Exercise requirements:
Your task is to copy the stretch of lines in the records below that begins with the line containing "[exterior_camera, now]" and ends with the line containing "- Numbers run", exactly as written, with nothing added.

Segment Start: Data extract

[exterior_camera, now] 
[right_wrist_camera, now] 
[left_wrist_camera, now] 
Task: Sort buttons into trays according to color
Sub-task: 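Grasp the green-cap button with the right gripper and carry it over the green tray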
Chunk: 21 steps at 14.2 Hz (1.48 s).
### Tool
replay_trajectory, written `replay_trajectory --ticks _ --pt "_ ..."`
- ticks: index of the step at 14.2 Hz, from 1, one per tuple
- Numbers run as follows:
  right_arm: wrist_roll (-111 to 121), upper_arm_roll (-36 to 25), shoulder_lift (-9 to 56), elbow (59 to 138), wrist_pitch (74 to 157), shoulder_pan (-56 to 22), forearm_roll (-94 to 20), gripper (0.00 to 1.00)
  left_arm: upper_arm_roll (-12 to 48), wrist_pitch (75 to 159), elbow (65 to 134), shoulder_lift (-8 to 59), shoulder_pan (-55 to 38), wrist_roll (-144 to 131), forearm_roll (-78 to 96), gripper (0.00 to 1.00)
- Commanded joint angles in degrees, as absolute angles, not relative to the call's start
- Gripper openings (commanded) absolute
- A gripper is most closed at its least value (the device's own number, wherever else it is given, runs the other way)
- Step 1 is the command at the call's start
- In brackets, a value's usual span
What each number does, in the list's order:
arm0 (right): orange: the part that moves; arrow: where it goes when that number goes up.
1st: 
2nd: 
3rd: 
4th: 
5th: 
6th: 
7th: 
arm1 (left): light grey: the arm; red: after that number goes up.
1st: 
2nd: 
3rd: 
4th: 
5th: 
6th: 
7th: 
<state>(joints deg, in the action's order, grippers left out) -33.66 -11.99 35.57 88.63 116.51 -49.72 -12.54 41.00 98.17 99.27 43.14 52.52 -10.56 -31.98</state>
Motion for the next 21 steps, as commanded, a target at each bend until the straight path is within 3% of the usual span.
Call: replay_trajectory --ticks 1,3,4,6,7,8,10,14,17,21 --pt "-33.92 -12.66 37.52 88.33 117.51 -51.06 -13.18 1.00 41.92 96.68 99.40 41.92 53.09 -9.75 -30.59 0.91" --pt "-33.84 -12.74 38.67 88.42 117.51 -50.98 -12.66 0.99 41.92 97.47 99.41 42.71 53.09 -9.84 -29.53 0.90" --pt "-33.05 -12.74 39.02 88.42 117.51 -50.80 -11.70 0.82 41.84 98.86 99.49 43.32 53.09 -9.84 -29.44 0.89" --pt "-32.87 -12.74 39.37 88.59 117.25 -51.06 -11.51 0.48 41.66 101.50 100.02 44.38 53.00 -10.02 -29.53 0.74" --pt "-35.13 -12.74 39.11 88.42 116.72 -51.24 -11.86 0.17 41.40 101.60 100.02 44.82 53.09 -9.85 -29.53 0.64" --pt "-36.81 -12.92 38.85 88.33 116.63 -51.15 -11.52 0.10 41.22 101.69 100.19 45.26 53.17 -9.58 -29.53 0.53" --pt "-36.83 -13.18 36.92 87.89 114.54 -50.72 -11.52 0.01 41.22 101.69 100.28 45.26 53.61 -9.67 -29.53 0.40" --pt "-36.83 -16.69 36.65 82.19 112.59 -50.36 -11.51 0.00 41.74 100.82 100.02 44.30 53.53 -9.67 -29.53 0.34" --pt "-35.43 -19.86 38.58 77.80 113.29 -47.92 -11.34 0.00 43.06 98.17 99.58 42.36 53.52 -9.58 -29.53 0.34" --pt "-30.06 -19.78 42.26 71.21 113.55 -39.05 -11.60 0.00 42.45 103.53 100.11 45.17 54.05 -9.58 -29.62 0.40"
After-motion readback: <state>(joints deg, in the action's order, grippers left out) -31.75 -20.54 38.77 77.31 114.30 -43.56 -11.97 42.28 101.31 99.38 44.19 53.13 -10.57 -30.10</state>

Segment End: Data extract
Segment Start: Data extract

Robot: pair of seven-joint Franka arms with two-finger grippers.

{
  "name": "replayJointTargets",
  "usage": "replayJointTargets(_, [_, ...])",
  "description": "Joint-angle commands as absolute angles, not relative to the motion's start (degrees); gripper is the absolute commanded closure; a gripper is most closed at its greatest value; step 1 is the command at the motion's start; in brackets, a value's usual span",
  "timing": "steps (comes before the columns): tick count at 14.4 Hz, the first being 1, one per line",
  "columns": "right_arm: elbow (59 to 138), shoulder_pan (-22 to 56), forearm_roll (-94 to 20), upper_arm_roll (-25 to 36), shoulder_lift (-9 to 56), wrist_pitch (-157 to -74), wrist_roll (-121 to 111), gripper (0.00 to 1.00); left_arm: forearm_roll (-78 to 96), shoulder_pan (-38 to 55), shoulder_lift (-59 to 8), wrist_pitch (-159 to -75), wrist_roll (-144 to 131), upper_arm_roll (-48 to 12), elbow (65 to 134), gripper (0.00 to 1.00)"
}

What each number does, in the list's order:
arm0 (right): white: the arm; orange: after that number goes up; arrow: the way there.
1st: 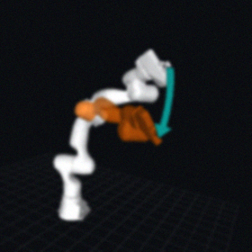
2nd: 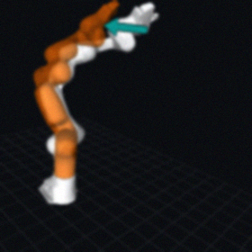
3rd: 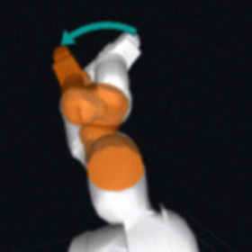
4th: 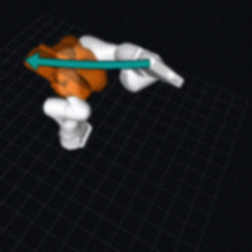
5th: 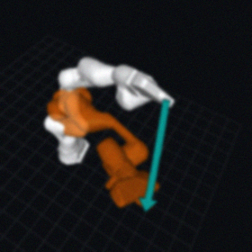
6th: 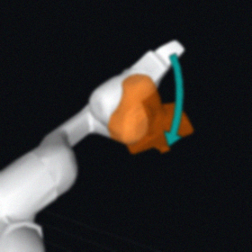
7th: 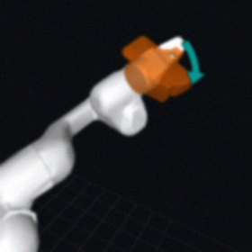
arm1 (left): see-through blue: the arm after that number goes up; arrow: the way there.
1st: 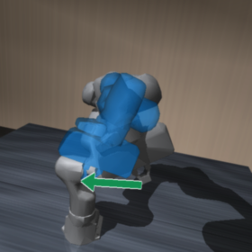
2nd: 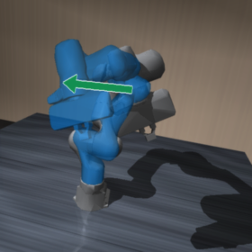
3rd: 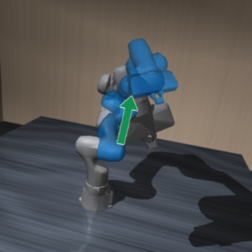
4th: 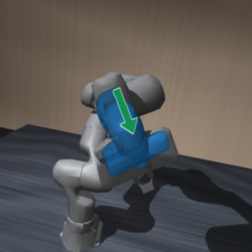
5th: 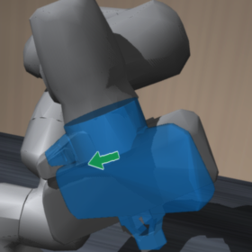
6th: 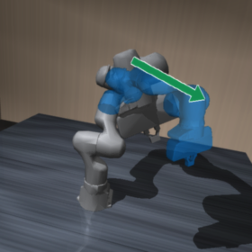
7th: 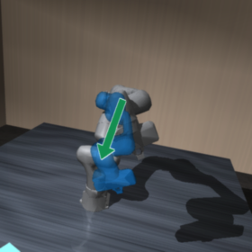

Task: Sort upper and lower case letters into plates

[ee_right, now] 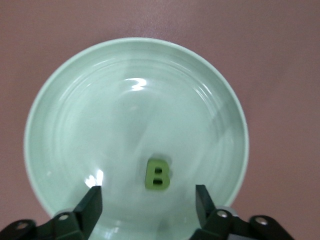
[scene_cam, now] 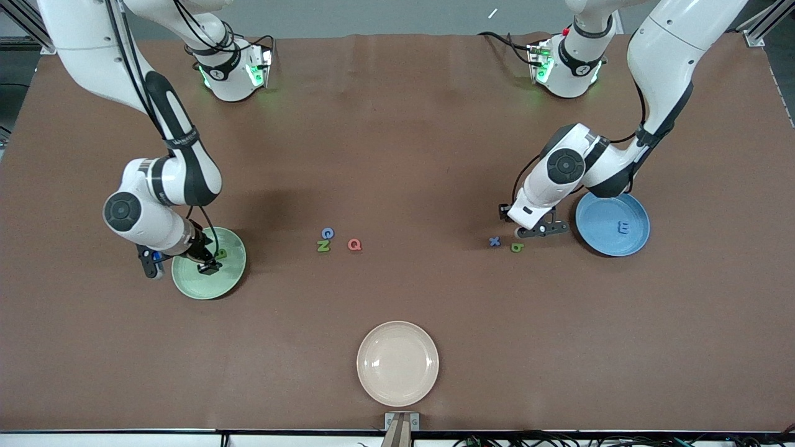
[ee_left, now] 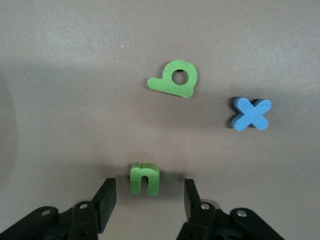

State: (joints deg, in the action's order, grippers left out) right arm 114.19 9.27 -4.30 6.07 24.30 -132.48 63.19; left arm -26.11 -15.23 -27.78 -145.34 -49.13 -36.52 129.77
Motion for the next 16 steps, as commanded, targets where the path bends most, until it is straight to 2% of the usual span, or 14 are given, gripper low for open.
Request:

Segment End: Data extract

Output of the exercise:
[exterior_camera, now] 
[right_wrist_camera, now] 
[left_wrist_camera, now] 
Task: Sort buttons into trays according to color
Sub-task: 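Grasp the green-cap button with the right gripper and carry it over the green tray
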Chunk: 21 steps at 14.2 Hz (1.48 s).
### Tool
replay_trajectory, written `replay_trajectory --ticks _ --pt "_ ..."`
- ticks: index of the step at 14.2 Hz, from 1, one per tuple
- Numbers run as follows:

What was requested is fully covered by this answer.